Operational Overload in Claims Handling
Insurance claims teams are operating at unsustainable capacity. A single insurance adjuster may manage well over a hundred active claims concurrently, and caseloads continue to rise as claim complexity increases.
A typical commercial claim is not a single document. It is an evolving corpus of heterogeneous data: PDFs, handwritten notes, spreadsheets, scanned diagrams, photos, email chains, and third-party assessments — arriving asynchronously and rarely structured in a consistent way.
Before Akro, adjusters manually collated, annotated, and summarised source materials prior to any model query — and even then, the answers lacked specificity. Hours were consumed every day before any real decision-making could begin.
Ineffective Digital Transformation
Many insurance companies are building in-house AI teams to modernise claims handling — integrating frontier models like ChatGPT or Gemini into internal systems.

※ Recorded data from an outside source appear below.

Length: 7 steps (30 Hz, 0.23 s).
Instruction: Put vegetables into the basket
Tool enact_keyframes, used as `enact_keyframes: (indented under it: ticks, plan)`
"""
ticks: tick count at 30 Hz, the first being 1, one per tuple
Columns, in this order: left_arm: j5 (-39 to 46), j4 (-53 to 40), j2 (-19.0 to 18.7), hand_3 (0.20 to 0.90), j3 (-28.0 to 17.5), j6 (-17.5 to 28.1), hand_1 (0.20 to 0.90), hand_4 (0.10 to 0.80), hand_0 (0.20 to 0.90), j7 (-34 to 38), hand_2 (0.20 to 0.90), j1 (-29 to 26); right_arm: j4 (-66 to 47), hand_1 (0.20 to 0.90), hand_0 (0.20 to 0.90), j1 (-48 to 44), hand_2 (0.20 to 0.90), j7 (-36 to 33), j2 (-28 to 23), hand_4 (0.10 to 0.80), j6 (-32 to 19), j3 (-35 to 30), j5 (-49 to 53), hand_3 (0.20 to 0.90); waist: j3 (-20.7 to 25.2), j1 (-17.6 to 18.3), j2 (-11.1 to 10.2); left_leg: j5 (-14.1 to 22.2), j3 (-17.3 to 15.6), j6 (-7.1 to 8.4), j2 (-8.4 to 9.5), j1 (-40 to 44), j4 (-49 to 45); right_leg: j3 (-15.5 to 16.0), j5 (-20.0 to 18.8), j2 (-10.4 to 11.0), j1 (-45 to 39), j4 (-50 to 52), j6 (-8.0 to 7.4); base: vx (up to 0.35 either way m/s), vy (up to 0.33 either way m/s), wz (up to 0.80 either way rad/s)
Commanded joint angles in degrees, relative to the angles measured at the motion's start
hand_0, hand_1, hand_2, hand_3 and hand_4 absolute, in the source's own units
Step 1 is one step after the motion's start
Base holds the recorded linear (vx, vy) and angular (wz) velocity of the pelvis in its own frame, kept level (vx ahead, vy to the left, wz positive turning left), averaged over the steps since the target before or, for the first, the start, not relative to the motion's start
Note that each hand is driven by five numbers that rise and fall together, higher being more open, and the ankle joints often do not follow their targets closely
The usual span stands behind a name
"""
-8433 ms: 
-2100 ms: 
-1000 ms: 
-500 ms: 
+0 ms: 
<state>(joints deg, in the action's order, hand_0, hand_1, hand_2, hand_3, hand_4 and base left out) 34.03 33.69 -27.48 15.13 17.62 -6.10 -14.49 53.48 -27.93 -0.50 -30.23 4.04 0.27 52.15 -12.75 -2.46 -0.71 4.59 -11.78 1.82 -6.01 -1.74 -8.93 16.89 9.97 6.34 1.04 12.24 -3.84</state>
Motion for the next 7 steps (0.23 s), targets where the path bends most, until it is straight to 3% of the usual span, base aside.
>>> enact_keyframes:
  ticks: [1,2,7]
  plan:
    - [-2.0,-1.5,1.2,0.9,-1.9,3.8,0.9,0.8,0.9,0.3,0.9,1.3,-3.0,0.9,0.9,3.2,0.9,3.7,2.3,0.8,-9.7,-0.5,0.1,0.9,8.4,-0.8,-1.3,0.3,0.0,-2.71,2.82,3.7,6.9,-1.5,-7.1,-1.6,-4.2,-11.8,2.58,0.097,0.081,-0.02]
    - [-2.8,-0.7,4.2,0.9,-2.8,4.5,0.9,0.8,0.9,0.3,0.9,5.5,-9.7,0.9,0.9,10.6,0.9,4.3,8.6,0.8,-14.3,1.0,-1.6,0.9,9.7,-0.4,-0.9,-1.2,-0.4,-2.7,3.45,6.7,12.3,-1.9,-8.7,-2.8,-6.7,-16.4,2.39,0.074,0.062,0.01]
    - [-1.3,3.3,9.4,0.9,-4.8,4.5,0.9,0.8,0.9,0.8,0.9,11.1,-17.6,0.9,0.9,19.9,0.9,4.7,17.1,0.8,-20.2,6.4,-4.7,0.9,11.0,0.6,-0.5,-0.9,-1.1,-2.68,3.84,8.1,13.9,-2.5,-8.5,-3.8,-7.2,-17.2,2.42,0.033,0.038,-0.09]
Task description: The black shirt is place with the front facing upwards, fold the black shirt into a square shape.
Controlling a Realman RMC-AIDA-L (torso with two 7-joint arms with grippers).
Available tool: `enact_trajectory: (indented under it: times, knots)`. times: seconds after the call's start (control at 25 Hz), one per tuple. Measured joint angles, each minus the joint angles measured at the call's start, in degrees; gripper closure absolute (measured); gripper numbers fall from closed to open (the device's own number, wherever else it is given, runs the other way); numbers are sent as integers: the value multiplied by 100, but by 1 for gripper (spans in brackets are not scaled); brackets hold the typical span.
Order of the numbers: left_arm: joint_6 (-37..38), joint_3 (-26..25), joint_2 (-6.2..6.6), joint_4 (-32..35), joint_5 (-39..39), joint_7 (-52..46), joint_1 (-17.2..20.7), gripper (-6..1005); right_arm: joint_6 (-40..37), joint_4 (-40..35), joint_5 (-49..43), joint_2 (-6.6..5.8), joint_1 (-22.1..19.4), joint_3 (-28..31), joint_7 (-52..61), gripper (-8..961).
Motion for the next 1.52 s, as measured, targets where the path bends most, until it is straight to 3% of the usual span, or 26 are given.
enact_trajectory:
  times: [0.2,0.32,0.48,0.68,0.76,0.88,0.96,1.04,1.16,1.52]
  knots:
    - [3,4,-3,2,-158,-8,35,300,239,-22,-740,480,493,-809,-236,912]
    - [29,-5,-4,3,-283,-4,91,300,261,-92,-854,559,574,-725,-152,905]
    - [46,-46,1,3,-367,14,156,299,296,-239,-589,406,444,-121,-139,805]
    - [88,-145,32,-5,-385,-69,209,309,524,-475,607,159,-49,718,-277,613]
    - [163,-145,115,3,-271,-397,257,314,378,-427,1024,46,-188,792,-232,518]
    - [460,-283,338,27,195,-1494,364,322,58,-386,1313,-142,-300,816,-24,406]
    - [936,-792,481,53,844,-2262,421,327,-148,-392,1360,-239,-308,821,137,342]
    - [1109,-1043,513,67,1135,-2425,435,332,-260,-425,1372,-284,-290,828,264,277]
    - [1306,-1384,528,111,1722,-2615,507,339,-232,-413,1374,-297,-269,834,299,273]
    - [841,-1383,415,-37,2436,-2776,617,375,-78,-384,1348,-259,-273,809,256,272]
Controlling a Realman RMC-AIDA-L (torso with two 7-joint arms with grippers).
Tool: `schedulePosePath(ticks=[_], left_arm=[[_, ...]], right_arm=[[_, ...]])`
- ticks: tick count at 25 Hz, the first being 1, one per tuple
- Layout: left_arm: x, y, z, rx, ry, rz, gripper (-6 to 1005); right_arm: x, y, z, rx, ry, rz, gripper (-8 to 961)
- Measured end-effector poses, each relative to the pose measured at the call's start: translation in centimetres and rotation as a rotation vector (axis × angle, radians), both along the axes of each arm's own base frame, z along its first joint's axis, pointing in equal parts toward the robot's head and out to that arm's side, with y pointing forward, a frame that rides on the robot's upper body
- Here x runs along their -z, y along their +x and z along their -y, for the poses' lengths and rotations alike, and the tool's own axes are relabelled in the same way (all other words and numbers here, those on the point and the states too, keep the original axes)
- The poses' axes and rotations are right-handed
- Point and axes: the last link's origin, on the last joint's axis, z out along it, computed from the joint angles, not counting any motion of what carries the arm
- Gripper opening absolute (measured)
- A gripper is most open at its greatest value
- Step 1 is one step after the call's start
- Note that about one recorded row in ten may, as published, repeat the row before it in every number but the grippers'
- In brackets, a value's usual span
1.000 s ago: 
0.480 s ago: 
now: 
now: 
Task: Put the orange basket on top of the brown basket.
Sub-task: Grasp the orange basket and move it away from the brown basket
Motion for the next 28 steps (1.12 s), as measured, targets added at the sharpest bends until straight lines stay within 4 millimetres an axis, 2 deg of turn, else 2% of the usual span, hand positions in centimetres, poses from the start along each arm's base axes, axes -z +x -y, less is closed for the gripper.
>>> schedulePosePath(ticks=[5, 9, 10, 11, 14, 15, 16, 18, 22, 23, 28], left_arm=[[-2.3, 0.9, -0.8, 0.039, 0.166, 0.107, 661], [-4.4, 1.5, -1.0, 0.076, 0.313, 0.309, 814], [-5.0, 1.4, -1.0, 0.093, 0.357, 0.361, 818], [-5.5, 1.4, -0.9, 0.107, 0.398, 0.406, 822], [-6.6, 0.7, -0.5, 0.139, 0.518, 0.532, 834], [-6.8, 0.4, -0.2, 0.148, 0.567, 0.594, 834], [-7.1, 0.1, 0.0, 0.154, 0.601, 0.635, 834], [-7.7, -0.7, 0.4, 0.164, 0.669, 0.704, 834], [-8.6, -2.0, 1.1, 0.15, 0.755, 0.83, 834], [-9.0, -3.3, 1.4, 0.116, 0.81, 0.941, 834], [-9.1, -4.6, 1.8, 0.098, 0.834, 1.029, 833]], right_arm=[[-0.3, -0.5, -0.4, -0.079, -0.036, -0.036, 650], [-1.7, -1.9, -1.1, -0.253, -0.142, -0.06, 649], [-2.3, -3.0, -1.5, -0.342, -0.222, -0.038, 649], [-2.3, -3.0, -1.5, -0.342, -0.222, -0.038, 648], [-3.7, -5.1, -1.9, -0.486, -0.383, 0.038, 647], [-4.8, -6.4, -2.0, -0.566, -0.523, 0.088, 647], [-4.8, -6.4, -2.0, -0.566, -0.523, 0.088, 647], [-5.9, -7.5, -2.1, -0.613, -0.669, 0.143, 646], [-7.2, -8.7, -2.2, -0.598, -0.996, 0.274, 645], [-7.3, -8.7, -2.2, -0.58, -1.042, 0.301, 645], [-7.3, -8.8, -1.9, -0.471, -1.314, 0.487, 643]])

Even after significant investment, outputs remain generic because the underlying documents are not properly structured. And even when document processing is solved, most insurers lack the agentic layer required to turn structured data into actionable recommendations, automated reports, and real-time answers.
Why Akro?
Akro delivers two tightly integrated capabilities: state-of-the-art document processing and an agentic data intelligence layer that transforms structured data into actionable knowledge.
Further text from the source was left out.